# Work instruction
Report back each line of the records that contains the string "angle".

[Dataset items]
-------

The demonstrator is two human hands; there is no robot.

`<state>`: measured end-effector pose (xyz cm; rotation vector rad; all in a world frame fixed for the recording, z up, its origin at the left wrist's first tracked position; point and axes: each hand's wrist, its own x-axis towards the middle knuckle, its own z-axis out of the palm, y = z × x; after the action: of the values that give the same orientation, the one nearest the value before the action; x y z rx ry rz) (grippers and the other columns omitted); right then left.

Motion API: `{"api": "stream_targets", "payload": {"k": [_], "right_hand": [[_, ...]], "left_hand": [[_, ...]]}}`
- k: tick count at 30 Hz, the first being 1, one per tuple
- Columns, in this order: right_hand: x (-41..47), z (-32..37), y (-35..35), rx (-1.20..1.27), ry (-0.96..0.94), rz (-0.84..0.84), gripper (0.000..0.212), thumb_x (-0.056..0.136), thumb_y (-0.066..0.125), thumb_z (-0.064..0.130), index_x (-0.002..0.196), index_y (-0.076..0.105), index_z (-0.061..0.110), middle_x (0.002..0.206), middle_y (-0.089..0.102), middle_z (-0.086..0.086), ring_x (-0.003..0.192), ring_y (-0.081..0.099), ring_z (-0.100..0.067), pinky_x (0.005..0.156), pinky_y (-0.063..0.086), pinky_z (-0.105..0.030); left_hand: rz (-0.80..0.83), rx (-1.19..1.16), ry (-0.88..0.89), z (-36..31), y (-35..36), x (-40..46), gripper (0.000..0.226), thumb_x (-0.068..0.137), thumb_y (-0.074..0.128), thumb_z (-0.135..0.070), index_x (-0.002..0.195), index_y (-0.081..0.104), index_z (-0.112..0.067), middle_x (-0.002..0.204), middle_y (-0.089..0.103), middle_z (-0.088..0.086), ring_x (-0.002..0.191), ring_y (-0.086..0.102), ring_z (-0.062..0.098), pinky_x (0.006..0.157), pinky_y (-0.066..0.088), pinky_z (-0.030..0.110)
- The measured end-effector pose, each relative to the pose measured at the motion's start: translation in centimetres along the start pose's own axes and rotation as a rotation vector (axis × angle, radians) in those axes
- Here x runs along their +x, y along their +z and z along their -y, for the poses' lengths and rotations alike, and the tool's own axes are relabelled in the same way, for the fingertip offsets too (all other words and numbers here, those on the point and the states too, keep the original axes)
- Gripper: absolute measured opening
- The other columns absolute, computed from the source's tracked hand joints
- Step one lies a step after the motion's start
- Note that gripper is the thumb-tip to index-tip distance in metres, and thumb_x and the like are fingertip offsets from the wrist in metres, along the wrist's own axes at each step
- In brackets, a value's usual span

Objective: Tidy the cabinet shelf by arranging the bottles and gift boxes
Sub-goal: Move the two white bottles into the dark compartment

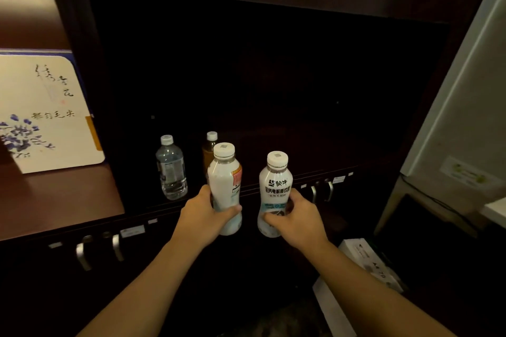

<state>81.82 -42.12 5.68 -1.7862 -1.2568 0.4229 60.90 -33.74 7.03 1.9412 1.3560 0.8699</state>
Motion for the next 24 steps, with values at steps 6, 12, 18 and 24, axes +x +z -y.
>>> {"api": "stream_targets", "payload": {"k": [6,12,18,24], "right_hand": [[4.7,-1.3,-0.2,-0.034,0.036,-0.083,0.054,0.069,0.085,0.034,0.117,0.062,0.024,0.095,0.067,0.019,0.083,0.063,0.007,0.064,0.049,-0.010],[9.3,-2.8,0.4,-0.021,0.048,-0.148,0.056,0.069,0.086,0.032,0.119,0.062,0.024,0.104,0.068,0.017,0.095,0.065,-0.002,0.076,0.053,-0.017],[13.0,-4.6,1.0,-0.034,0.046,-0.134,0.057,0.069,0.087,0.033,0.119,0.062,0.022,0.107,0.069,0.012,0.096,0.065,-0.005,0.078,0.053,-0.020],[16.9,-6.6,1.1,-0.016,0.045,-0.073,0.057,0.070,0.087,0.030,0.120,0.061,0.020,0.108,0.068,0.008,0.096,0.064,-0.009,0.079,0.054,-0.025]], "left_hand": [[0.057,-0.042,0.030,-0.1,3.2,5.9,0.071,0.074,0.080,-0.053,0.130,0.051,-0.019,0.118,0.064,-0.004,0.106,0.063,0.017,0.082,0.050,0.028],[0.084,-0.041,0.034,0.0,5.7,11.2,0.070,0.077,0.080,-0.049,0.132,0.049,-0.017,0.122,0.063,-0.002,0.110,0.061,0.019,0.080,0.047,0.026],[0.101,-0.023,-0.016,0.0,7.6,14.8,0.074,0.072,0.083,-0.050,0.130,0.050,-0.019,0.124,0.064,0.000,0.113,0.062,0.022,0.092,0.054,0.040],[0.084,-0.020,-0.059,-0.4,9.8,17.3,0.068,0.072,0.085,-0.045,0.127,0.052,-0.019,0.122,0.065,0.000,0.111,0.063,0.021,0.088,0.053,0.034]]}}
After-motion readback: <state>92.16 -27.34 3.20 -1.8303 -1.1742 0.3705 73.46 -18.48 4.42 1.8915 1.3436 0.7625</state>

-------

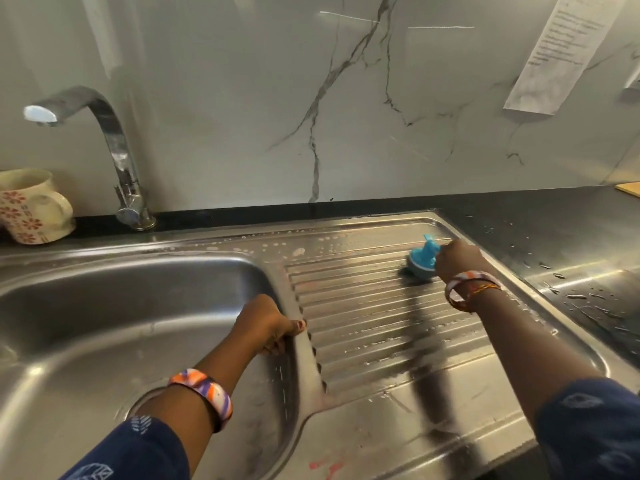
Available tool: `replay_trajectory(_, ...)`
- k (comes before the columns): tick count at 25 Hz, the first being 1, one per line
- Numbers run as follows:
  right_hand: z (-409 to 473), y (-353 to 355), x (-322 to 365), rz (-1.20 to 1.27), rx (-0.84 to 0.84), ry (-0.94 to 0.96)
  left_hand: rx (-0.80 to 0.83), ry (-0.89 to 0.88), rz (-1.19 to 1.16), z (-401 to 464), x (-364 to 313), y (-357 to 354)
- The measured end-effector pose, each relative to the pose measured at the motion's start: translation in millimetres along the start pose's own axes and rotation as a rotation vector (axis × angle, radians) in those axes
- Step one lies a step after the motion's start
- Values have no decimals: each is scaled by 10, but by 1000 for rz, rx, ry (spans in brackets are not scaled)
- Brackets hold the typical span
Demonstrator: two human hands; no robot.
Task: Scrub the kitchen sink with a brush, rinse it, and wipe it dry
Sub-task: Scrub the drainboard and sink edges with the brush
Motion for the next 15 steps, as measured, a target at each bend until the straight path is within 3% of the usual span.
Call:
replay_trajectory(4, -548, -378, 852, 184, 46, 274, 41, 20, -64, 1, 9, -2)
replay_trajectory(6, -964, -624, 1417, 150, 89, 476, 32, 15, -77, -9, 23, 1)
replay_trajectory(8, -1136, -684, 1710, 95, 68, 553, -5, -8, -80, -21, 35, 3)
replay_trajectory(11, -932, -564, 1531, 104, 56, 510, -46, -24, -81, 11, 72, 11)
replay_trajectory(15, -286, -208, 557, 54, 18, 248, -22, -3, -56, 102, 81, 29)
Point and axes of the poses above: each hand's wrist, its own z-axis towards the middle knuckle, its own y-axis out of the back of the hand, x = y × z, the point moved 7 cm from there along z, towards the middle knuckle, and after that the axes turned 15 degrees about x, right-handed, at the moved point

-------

# Response area
- The measured end-effector pose, each relative to the pose measured at the motion's start: translation in centimetres along the start pose's own axes and rotation as a rotation vector (axis × angle, radians) in those axes
- The measured end-effector pose, each relative to the pose measured at the motion's start: translation in millimetres along the start pose's own axes and rotation as a rotation vector (axis × angle, radians) in those axes

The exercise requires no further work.